Aku adalah wanita yang jatuh cinta pada sepi. Sebab keheningan selalu mencengkam pada sunyi! Iyaa ... namaku Sunyi; Aku ingin sendirian, perlu merenungkan malu dan putus asa di pengasingan. Aku butuh sinar matahari dan batu paving..... Jalan-jalan tanpa teman dan percakapan serta di iringi musik hatiku sebagai harmonika kalbu.

Aku begitu lelah mencari jati diri; Sunyi. Kebisingan selalu menerpa seperti yang terjadi kadang-kadang saat menetap dan melayang tepat untuk lebih dari sesat! Suara gerakanpun turut berhenti.

Kali, bertanya?

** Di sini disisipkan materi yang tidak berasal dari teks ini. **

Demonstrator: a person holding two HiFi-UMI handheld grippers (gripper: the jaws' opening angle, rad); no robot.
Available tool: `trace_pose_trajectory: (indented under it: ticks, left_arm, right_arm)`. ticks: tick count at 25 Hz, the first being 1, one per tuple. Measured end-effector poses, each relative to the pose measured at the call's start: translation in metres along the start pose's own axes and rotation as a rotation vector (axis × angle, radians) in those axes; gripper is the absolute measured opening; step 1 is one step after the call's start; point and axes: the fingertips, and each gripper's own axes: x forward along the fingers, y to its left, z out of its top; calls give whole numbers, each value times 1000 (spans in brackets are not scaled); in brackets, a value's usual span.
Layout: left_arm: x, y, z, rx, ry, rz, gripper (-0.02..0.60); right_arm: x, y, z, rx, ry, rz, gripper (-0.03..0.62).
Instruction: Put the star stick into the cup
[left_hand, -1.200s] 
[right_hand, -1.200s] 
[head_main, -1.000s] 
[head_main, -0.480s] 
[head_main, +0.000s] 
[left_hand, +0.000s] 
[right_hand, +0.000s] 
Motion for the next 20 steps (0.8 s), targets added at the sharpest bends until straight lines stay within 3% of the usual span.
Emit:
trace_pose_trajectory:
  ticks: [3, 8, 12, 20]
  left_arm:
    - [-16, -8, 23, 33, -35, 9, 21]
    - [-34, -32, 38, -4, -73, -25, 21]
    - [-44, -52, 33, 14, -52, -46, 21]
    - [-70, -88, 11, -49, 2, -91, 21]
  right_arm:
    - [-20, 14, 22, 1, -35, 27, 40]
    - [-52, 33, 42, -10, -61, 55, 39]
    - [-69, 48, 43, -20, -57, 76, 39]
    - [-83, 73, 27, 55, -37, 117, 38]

Apa hal terburuk yang akan terjad, kemudian mendorong diri untuk sedikit lebih jauh dari berani setelah memulai bicara..... "Orang akan berteriak padaku, mereka akan menggangguku dan menempatkan ke bawah penyaranan pribadi. Dan dunia tidak akan berakhir."

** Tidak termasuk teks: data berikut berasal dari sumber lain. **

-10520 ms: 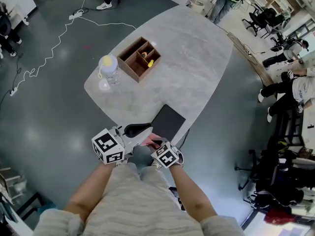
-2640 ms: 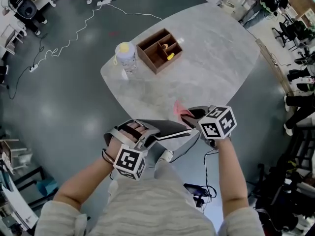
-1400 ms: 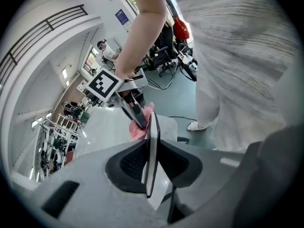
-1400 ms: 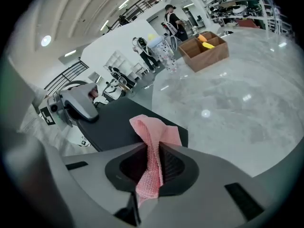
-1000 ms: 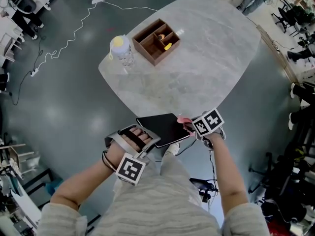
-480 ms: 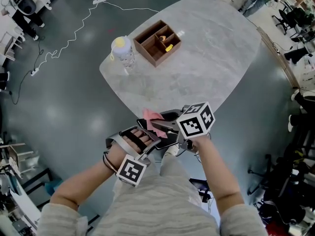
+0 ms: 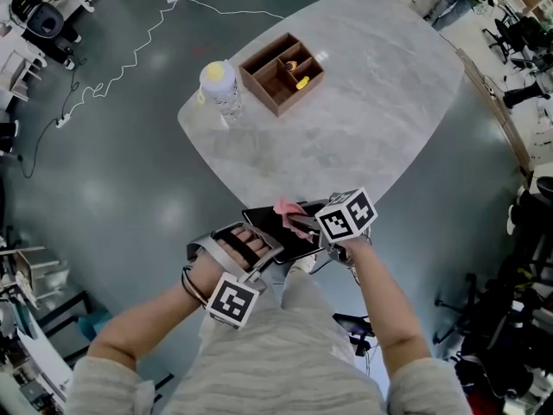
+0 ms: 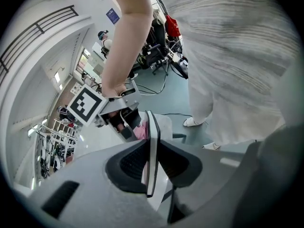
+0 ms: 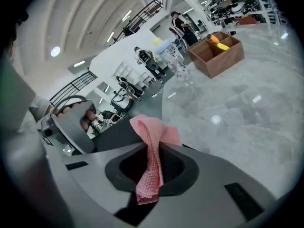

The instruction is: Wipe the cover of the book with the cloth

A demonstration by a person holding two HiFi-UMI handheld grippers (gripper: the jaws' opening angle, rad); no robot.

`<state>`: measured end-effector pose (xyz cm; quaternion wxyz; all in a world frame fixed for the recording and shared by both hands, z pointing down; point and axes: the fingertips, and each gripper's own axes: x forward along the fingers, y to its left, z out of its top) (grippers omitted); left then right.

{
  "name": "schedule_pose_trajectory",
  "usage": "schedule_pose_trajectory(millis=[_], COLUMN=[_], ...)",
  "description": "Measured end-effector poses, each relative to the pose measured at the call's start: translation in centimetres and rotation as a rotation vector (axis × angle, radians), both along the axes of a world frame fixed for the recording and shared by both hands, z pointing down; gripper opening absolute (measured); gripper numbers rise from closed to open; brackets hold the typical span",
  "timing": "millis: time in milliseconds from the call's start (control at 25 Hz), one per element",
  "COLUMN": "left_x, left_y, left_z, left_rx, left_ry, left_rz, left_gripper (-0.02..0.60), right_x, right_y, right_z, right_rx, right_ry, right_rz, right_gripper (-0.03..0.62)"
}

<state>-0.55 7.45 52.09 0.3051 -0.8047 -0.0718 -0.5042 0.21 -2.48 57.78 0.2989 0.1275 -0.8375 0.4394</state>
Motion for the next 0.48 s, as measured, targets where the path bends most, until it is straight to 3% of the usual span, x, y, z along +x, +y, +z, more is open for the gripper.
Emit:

Mungkin, menjawab? Benar kebohongan paling kejam, sering di ceritakan dalam Sunyi. Dan aku akan takut menyambut pembicaraan yang terkadang tak ada kata-kata. Kesunyian melemparkan selembar lautan, tapi aku berhasil mencapai di atasnya, untuk membungkus lenganku di sekeliling.